Check each line of the material for the string "Give", and copy the lines that have it.

=== MATERIAL TO PROCESS ===

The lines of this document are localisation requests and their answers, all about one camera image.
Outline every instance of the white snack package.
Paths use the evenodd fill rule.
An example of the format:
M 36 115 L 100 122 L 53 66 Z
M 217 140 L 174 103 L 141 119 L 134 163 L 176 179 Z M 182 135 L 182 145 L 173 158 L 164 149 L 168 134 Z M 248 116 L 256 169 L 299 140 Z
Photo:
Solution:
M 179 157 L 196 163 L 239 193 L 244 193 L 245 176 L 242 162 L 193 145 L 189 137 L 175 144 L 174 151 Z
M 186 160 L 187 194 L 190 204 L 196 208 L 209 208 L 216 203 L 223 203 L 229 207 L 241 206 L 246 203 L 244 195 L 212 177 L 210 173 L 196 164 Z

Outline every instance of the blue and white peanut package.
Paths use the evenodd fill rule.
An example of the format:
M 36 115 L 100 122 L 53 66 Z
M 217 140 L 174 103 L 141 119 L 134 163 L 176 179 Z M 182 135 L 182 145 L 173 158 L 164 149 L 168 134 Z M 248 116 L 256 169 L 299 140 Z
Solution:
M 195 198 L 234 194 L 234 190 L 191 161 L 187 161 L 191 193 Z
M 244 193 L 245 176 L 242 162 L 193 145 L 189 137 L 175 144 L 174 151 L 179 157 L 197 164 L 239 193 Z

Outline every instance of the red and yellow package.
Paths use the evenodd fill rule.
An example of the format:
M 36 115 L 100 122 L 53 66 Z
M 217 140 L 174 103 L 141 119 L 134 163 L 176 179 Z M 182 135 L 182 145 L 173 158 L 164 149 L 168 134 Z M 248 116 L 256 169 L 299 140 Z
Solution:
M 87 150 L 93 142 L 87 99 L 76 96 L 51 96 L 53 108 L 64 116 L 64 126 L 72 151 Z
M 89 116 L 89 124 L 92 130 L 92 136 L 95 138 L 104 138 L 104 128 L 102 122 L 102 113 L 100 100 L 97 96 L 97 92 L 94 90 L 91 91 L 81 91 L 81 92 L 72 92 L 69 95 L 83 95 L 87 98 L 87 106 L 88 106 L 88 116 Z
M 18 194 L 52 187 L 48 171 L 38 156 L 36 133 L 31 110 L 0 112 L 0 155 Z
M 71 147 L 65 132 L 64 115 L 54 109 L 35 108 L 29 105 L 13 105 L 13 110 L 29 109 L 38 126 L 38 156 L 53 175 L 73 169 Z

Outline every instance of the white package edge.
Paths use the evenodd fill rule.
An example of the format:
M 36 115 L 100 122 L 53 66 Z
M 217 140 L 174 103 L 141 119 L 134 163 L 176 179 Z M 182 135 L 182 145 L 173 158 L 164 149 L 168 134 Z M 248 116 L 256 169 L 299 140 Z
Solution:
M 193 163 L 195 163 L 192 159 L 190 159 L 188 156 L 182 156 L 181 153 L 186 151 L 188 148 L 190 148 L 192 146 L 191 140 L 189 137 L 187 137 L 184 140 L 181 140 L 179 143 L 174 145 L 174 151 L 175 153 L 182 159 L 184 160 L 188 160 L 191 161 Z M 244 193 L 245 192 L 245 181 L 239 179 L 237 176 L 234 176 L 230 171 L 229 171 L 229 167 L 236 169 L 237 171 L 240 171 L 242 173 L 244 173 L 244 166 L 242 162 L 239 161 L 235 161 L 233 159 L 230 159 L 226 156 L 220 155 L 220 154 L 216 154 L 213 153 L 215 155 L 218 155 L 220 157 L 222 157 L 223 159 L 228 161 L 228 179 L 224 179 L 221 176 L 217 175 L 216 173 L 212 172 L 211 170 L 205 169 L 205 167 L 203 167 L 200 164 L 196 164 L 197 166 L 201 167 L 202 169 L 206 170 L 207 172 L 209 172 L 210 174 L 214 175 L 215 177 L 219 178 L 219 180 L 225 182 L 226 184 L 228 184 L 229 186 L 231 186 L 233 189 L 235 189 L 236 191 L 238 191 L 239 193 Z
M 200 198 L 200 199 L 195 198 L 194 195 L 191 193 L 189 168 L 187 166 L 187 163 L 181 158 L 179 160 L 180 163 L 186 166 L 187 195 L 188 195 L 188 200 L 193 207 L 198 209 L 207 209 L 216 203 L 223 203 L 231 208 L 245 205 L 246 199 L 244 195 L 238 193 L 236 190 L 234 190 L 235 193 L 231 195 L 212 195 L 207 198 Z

===
=== MATERIAL TO PROCESS ===

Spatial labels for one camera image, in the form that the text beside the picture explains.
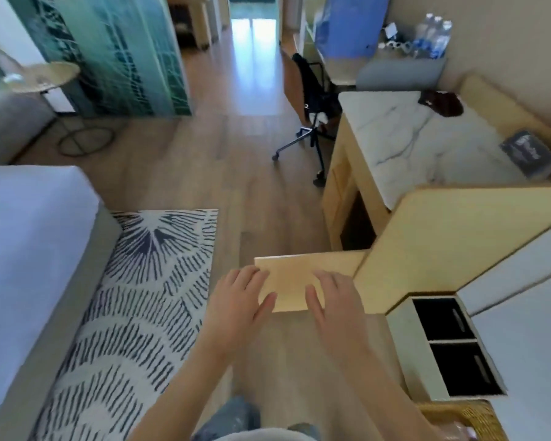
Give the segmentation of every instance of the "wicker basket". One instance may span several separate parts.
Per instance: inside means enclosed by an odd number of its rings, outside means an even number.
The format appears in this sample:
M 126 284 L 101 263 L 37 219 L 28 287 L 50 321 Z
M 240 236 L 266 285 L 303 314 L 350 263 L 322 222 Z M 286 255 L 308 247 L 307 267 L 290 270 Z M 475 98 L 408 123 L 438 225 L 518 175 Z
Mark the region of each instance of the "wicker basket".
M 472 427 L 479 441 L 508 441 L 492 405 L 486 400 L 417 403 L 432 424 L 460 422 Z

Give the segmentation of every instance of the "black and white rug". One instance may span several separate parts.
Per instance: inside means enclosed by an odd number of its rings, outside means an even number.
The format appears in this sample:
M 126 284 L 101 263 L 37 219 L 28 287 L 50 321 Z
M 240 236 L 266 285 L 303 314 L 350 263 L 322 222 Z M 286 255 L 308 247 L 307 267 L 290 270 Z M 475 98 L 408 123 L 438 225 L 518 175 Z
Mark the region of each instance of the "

===

### [SOLUTION TO THE EXERCISE]
Give the segmentation of every instance of the "wicker basket". One instance may span several separate parts.
Give the segmentation of every instance of the "black and white rug". One instance may span several separate parts.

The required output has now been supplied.